What is needed here is an exact transcription of all the entries.

============================================================

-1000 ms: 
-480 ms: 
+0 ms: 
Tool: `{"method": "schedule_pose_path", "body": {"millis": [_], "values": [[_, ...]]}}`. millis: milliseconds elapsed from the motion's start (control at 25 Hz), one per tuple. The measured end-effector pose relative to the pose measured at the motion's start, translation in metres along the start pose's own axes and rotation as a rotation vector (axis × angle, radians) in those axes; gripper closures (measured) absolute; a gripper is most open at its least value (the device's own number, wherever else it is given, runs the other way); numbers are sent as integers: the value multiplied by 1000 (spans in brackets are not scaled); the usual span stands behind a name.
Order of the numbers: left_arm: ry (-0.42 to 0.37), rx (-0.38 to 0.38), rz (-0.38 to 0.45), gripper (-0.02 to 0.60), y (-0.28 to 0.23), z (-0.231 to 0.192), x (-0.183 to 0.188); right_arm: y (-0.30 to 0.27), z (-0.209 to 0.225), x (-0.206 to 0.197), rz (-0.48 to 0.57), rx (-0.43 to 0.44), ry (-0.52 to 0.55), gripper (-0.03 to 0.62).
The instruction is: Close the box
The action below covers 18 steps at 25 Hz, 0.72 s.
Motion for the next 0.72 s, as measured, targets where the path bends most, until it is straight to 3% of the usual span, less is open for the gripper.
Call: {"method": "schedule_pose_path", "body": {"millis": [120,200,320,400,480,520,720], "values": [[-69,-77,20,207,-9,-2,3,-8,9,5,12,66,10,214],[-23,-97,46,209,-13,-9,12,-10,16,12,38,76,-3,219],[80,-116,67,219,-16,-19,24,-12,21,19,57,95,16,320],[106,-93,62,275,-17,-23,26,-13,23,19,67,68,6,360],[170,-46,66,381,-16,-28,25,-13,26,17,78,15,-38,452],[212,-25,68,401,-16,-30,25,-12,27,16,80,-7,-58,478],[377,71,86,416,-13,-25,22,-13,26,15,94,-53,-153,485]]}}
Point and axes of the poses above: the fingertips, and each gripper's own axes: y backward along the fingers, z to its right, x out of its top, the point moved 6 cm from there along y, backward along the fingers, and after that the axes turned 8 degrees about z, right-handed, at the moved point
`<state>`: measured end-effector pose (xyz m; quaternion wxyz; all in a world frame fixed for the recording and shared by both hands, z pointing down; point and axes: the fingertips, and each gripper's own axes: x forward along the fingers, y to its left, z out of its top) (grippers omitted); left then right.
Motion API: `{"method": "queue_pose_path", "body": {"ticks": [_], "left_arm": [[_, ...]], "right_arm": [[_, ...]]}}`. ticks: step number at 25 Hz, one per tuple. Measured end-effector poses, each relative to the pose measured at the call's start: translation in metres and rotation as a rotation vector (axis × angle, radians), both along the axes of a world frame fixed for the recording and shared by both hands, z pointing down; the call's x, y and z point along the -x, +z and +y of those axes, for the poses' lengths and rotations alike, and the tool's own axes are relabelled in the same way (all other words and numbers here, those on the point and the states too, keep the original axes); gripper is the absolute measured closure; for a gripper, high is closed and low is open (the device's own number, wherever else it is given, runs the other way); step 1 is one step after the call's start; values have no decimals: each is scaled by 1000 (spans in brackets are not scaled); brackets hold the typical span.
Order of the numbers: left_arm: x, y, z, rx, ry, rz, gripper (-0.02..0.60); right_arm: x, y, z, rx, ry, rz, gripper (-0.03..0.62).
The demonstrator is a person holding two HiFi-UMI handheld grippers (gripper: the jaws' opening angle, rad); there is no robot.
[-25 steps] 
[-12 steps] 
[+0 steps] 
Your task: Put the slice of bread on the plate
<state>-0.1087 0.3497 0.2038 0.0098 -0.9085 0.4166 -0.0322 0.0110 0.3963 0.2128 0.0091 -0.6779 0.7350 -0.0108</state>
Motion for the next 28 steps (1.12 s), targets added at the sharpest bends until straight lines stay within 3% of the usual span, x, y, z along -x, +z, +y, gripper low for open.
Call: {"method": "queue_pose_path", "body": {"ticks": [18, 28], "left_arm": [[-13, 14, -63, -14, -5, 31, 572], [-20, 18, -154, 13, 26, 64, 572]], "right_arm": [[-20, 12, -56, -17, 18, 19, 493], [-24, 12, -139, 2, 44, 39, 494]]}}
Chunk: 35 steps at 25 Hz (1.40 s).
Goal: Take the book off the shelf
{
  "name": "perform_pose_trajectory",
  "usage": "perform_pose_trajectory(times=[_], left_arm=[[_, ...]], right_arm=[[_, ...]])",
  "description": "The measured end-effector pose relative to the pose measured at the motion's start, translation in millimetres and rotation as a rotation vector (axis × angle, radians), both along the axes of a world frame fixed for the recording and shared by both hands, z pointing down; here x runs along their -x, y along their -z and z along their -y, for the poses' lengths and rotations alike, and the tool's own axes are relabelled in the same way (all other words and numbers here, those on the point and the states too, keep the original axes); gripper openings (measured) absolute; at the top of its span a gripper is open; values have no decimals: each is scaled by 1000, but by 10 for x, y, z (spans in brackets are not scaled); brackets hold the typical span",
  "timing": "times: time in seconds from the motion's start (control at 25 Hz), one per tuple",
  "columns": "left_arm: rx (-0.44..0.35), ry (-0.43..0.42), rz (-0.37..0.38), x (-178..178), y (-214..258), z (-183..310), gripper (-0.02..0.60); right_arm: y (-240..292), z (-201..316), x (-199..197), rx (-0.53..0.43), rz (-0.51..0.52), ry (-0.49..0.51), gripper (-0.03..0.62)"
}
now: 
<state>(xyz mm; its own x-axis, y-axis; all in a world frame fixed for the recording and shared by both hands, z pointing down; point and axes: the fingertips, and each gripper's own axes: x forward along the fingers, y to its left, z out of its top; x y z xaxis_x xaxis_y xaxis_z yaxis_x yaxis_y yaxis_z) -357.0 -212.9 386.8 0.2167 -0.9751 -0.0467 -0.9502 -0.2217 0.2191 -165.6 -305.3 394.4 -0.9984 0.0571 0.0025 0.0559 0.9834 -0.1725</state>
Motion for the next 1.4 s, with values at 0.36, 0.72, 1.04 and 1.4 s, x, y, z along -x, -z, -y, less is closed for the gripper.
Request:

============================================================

Response for this exercise:
-1000 ms: 
-480 ms: 
+0 ms: 
Tool: `{"method": "schedule_pose_path", "body": {"millis": [_], "values": [[_, ...]]}}`. millis: milliseconds elapsed from the motion's start (control at 25 Hz), one per tuple. The measured end-effector pose relative to the pose measured at the motion's start, translation in metres along the start pose's own axes and rotation as a rotation vector (axis × angle, radians) in those axes; gripper closures (measured) absolute; a gripper is most open at its least value (the device's own number, wherever else it is given, runs the other way); numbers are sent as integers: the value multiplied by 1000 (spans in brackets are not scaled); the usual span stands behind a name.
Order of the numbers: left_arm: ry (-0.42 to 0.37), rx (-0.38 to 0.38), rz (-0.38 to 0.45), gripper (-0.02 to 0.60), y (-0.28 to 0.23), z (-0.231 to 0.192), x (-0.183 to 0.188); right_arm: y (-0.30 to 0.27), z (-0.209 to 0.225), x (-0.206 to 0.197), rz (-0.48 to 0.57), rx (-0.43 to 0.44), ry (-0.52 to 0.55), gripper (-0.03 to 0.62).
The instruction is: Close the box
The action below covers 18 steps at 25 Hz, 0.72 s.
Motion for the next 0.72 s, as measured, targets where the path bends most, until it is straight to 3% of the usual span, less is open for the gripper.
Call: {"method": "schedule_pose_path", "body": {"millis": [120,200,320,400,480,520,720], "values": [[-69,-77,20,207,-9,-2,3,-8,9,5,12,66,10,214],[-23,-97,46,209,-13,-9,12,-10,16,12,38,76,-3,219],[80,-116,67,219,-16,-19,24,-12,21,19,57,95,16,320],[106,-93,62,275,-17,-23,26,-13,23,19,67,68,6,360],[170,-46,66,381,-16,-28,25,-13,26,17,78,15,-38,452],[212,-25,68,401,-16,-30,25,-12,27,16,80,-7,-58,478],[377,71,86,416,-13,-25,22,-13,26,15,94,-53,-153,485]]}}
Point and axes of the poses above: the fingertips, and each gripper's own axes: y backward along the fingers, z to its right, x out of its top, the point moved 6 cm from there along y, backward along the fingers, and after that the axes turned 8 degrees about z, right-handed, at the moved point
`<state>`: measured end-effector pose (xyz m; quaternion wxyz; all in a world frame fixed for the recording and shared by both hands, z pointing down; point and axes: the fingertips, and each gripper's own axes: x forward along the fingers, y to its left, z out of its top) (grippers omitted); left then right.
Motion API: `{"method": "queue_pose_path", "body": {"ticks": [_], "left_arm": [[_, ...]], "right_arm": [[_, ...]]}}`. ticks: step number at 25 Hz, one per tuple. Measured end-effector poses, each relative to the pose measured at the call's start: translation in metres and rotation as a rotation vector (axis × angle, radians), both along the axes of a world frame fixed for the recording and shared by both hands, z pointing down; the call's x, y and z point along the -x, +z and +y of those axes, for the poses' lengths and rotations alike, and the tool's own axes are relabelled in the same way (all other words and numbers here, those on the point and the states too, keep the original axes); gripper is the absolute measured closure; for a gripper, high is closed and low is open (the device's own number, wherever else it is given, runs the other way); step 1 is one step after the call's start; values have no decimals: each is scaled by 1000 (spans in brackets are not scaled); brackets hold the typical span.
Order of the numbers: left_arm: x, y, z, rx, ry, rz, gripper (-0.02..0.60); right_arm: x, y, z, rx, ry, rz, gripper (-0.03..0.62).
The demonstrator is a person holding two HiFi-UMI handheld grippers (gripper: the jaws' opening angle, rad); there is no robot.
[-25 steps] 
[-12 steps] 
[+0 steps] 
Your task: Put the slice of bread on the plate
<state>-0.1087 0.3497 0.2038 0.0098 -0.9085 0.4166 -0.0322 0.0110 0.3963 0.2128 0.0091 -0.6779 0.7350 -0.0108</state>
Motion for the next 28 steps (1.12 s), targets added at the sharpest bends until straight lines stay within 3% of the usual span, x, y, z along -x, +z, +y, gripper low for open.
Call: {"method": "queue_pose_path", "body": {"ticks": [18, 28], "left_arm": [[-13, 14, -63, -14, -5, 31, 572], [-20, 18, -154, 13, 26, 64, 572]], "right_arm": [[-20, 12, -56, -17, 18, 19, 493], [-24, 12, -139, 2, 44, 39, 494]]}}
Chunk: 35 steps at 25 Hz (1.40 s).
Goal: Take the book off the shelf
{
  "name": "perform_pose_trajectory",
  "usage": "perform_pose_trajectory(times=[_], left_arm=[[_, ...]], right_arm=[[_, ...]])",
  "description": "The measured end-effector pose relative to the pose measured at the motion's start, translation in millimetres and rotation as a rotation vector (axis × angle, radians), both along the axes of a world frame fixed for the recording and shared by both hands, z pointing down; here x runs along their -x, y along their -z and z along their -y, for the poses' lengths and rotations alike, and the tool's own axes are relabelled in the same way (all other words and numbers here, those on the point and the states too, keep the original axes); gripper openings (measured) absolute; at the top of its span a gripper is open; values have no decimals: each is scaled by 1000, but by 10 for x, y, z (spans in brackets are not scaled); brackets hold the typical span",
  "timing": "times: time in seconds from the motion's start (control at 25 Hz), one per tuple",
  "columns": "left_arm: rx (-0.44..0.35), ry (-0.43..0.42), rz (-0.37..0.38), x (-178..178), y (-214..258), z (-183..310), gripper (-0.02..0.60); right_arm: y (-240..292), z (-201..316), x (-199..197), rx (-0.53..0.43), rz (-0.51..0.52), ry (-0.49..0.51), gripper (-0.03..0.62)"
}
now: 
<state>(xyz mm; its own x-axis, y-axis; all in a world frame fixed for the recording and shared by both hands, z pointing down; point and axes: the fingertips, and each gripper's own axes: x forward along the fingers, y to its left, z out of its top; x y z xaxis_x xaxis_y xaxis_z yaxis_x yaxis_y yaxis_z) -357.0 -212.9 386.8 0.2167 -0.9751 -0.0467 -0.9502 -0.2217 0.2191 -165.6 -305.3 394.4 -0.9984 0.0571 0.0025 0.0559 0.9834 -0.1725</state>
Motion for the next 1.4 s, with values at 0.36, 0.72, 1.04 and 1.4 s, x, y, z along -x, -z, -y, less is closed for the gripper.
Request:

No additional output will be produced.